A 21-year-old young man reported to Department of Oral and Maxillofacial surgery following a road traffic accident with gross edema of face bilaterally. Glasgow coma scale was 15/15 (E4 V5 M6). Computed tomography revealed Le Fort II fracture of the frontal bone and fracture of right parasymphysis of mandible. His medical history was not remarkable. Patient was planned for fixation of his facial fractures under general anesthesia. Intra-operatively while, elevation the zygomatic body and arch, he became bradycardic followed by asystole for 11 s. Immediately, cardiac massage was given by the surgeon with administration of 0.5 mg atropine and 1 mg epinephrine. The whole episode lasted for 1 min 05 s. The patient was kept under close supervision for 24 h post-operatively and discharge after 3 days and regular follow-ups were performed on the out-patient basis. He suffered no permanent damage of cardiac tissue as demonstrated by pre- intra- and post- operative electrocardiograms. No further cardiac pathology could be found.

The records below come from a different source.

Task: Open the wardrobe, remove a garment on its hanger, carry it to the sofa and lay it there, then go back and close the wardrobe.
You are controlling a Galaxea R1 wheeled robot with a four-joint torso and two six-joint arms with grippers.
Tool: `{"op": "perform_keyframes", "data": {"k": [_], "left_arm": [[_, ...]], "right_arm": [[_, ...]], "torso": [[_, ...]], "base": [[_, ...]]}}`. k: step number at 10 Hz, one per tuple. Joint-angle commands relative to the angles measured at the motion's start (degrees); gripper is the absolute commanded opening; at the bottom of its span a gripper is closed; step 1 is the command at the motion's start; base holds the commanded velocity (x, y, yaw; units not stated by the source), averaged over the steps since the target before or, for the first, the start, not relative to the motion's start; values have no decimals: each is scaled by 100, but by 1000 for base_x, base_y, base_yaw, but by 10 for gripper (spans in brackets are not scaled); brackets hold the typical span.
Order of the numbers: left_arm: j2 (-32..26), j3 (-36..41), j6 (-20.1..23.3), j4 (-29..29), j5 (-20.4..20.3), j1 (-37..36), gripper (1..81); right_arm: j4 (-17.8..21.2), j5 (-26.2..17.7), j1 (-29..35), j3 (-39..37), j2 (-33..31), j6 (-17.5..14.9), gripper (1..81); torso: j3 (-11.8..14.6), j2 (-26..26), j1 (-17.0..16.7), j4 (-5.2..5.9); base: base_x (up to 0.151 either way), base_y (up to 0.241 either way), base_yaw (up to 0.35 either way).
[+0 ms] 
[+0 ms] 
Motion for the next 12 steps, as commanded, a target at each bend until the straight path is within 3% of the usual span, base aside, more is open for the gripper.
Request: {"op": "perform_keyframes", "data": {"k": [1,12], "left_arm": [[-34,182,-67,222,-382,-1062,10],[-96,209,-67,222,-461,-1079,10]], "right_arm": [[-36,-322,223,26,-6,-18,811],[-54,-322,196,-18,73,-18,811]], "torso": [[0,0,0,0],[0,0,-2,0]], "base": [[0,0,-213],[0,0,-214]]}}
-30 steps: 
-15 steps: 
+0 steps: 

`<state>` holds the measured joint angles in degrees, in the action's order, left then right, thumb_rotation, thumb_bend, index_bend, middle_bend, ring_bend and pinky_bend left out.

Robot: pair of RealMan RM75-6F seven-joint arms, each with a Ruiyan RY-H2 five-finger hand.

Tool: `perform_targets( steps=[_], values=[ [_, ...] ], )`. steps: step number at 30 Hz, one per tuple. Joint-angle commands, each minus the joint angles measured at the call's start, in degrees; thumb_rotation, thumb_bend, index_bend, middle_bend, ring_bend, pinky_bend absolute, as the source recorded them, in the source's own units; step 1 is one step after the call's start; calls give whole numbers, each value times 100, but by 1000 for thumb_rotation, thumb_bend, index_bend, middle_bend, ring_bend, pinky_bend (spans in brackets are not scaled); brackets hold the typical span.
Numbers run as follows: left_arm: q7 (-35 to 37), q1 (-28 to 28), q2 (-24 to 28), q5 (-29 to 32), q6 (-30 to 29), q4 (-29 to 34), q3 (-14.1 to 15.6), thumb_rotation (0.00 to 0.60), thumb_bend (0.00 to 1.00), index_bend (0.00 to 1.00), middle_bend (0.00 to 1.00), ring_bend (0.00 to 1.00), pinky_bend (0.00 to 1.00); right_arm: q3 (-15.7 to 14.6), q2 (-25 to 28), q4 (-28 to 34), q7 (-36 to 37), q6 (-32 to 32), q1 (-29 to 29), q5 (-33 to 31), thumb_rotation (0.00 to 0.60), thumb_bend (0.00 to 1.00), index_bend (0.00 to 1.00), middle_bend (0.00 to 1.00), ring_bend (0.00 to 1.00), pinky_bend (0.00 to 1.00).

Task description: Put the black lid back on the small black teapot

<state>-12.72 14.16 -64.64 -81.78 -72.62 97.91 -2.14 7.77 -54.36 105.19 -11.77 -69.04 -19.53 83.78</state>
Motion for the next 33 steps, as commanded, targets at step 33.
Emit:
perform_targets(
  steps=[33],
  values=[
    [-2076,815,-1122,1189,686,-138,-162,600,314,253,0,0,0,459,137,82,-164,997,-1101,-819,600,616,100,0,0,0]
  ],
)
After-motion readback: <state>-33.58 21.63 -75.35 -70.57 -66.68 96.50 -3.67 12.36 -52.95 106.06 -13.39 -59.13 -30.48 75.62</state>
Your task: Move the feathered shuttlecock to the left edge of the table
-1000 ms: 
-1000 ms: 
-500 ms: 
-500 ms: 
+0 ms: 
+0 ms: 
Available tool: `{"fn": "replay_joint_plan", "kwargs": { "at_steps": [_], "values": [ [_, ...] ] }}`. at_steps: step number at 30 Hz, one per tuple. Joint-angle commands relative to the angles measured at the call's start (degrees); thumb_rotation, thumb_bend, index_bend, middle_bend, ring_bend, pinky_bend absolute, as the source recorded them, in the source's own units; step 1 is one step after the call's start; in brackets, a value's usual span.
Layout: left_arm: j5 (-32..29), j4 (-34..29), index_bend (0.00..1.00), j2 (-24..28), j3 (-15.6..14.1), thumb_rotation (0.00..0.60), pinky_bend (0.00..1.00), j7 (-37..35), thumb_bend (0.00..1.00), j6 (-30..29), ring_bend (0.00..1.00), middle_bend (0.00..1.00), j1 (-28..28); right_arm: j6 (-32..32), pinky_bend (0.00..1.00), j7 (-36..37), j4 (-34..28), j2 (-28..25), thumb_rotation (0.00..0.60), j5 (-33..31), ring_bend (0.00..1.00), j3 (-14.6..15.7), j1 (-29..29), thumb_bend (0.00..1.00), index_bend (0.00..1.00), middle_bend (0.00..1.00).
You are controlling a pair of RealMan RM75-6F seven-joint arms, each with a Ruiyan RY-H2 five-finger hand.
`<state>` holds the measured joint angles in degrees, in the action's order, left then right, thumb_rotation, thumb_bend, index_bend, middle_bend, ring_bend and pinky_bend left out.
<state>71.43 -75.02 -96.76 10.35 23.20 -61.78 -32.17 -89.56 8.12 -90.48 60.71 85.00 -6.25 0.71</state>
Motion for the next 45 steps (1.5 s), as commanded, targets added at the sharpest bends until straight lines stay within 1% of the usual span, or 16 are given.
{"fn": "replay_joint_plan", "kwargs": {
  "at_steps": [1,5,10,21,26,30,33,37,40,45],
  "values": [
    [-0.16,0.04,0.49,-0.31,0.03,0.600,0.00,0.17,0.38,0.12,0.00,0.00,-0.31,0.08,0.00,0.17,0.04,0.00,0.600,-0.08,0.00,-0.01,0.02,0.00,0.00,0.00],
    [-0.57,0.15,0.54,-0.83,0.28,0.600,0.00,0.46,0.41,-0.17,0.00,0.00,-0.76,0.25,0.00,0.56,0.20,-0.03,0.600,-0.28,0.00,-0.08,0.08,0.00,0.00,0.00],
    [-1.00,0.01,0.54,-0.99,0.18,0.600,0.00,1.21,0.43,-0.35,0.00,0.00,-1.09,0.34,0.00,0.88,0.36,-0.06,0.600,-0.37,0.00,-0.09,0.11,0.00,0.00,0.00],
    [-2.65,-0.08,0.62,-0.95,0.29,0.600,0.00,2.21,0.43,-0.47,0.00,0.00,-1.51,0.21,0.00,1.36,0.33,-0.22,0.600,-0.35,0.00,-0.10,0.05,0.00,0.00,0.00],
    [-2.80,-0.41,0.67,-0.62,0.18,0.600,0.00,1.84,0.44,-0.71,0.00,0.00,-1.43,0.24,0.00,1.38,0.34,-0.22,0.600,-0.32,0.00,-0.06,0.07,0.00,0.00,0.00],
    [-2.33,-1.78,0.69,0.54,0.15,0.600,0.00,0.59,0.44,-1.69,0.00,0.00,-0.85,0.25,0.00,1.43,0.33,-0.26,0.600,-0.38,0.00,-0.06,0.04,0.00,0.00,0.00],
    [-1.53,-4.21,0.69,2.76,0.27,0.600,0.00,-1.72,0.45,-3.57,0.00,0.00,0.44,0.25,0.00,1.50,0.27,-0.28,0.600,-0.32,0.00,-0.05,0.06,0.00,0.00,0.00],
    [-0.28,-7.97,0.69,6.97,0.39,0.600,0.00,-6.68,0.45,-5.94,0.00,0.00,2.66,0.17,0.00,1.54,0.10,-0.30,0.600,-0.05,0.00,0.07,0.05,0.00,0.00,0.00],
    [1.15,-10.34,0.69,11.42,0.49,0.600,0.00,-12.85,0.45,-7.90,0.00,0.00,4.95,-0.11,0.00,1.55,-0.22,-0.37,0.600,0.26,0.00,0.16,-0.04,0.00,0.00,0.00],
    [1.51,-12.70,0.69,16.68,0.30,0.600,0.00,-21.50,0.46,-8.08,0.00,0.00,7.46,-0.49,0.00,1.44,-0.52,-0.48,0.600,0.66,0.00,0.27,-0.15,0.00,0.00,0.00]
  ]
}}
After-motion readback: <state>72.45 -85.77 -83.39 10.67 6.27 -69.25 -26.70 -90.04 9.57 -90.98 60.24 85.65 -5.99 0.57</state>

The TCR previously known as oculocardiac reflex is believed to be caused by traction or compression of the extraocular muscles or the eyeball, leading to transmission of afferent impulses via TCR pathway to gasserian ganglion. This decreases the pulse rate by their communication with efferent portion of the vagus nerve from the cardiovascular center of the medulla to the heart. , This reflex is described not only in surgery of the zygomatic bone or orbit, but also in maxillary and mandible procedures. It can be provoked in any patient even without a pre-existing cardiac disease. Kayikçioglu et al.  mentioned that a minimum period of 15-20 s of stimulation is necessary to elicit the reflex leading to at least 20% or more reduction in heart rate or presence of arrhythmias.
Management of TCR pathway includes preoperative information to anesthetist, cardiac massage, and immediate administration of 0.5 mg IV atropine and 1 mg IV epinephrine.  Hence, every craniomaxillofacial surgeon, anesthetist, and cardiologist must be aware of this life-threatening complication that is associated with head and neck surgery.